I had another day of frustration with drive shaft sliding off. Pulled it off spreader and brought it back to the friendly confines of my well lit work bench. Soaked it good with PB. Grabbed my favorite Ford wrench and lightly tapped around the circumference of the lock collar and blamo!! it snapped free and sprung back to the "lock" position. Now it snaps forward when you slide it back. Spring works good! Detent balls dont move in lock position.

Tomorrow back at it. Hopefully that will take care of it, but not sure.

Thanks to all who chipped-in and helped with this simple, but frustrating little problem.


----------



## PaMike (Dec 7, 2013)

If the spreader sits outside maybe pull the shaft off and throw it under cover..save some aggravation next time


----------



## luke strawwalker (Jul 31, 2014)

Tx Jim said:


> Ditto on lubricating the locking balls in female coupler.
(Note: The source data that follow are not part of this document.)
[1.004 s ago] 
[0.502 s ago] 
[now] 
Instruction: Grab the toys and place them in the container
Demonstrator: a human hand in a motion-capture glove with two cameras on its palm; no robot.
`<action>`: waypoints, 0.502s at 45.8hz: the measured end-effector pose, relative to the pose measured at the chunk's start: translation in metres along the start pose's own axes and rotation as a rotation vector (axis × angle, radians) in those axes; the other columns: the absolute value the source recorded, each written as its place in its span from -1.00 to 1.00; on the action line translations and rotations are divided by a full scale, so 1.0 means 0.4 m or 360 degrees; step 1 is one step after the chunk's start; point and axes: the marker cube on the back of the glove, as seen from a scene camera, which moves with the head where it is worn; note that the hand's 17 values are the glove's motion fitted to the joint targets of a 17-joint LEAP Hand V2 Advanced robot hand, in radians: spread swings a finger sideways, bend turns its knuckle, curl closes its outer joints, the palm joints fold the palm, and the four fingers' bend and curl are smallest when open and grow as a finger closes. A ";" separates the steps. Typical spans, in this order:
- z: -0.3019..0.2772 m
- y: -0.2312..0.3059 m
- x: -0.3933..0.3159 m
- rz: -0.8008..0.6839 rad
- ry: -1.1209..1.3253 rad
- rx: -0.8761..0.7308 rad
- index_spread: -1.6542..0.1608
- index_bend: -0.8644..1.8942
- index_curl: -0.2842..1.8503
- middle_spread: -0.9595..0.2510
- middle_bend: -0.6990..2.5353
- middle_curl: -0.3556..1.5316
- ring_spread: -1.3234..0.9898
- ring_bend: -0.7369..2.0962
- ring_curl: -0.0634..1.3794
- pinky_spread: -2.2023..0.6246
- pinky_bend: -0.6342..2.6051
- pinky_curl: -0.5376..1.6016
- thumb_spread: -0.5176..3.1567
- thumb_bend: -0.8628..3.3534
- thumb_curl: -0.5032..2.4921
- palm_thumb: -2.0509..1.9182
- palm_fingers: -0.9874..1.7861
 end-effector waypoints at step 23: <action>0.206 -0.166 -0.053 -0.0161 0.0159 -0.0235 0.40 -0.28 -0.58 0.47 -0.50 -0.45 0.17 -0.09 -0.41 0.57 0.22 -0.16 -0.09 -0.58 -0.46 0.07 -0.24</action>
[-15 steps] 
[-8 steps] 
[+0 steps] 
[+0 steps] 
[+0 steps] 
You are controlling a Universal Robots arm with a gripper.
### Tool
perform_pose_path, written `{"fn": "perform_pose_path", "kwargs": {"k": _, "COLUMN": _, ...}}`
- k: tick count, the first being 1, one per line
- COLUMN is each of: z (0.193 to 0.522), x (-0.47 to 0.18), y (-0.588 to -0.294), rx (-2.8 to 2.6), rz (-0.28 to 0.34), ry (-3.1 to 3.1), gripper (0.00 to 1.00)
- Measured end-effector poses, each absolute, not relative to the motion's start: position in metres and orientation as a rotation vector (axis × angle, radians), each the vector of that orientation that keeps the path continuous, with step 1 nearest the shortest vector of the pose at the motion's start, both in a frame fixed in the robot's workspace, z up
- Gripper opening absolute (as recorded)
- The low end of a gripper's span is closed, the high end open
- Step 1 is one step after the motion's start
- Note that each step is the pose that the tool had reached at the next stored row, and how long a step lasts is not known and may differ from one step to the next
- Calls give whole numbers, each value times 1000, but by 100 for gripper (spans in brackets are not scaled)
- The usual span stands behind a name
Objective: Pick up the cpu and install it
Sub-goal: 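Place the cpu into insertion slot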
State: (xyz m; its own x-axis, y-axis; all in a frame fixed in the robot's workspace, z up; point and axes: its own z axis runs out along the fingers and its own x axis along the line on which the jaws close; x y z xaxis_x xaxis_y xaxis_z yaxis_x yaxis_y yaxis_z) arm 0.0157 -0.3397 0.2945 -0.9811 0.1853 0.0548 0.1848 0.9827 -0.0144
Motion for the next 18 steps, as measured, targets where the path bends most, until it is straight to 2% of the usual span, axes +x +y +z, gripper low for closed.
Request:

Does the 2 telescoping shafts exhibit any wear on them that could be binding under load?


I worked on one of these couplers at the BIL's this past spring... Probably wouldn't hurt to take the thing off, take it in the shop, grab a pick or locking ring pliers, and pull the snap ring off, slide the collar off, remove the balls, and clean everything thoroughly... Found on the one I was working on that dirt had built up under the lock ring and was hard to get the ring to release all the way because it wouldn't let the ring slide back far enough, and was coil binding the spring with dirt. Also the balls were packed with greasy dirt, as well as the holes they fit into...

Got all the dirt out of it, cleaned up the spring and lock ring, cleaned the snap ring grooves and snap ring,and put everything back together, and she worked like a champ...

I have to say, I'm glad that 99% of MY stuff has the good old "side pin" style PTO shaft locks on them... those rust up, but they're easy to get unstuck with some penetrating oil and a few taps with the hammer in and out...

Later! OL JR


----------



## endrow (Dec 15, 2011)

One good thing you're very fortunate when the shaft falls off you can just pick it up and put it back on. I have had PTO shaft fall off and the shaft fell down and cost very expensive damage to the drive line of the piece of equipment . Most of the time this occurred on our farm I think when people just didn't have it locked properly. I remember once on a hammer mill as the shaft was probably sliding off under full torque and probably only driving with one of teeth contacting one another it tore the teeth off the end of the tractor stub shaft and the shaft kept spinning on the Hammer mill beating against the tongue it broke in half and half the shaft went through the ceiling of the feed room


----------



## discbinedr (Mar 4, 2013)

If it's a Weasler shaft you can buy a replacement collar kit. Sometimes the balls wear.


----------



## JD3430 (Jan 1, 2012)

Not 100% sure, but these looked more like "tabs" than balls.


----------



## discbinedr (Mar 4, 2013)

If the balls look like tabs that might be your trouble.


----------



## mike10 (May 29, 2011)

If it has the tabs it might be a Weasler since they use them on some shafts. It has been awhile since I had one aprart but I think the pre 2007 NH1411's used this setup and the post 2014 H7230's also use it.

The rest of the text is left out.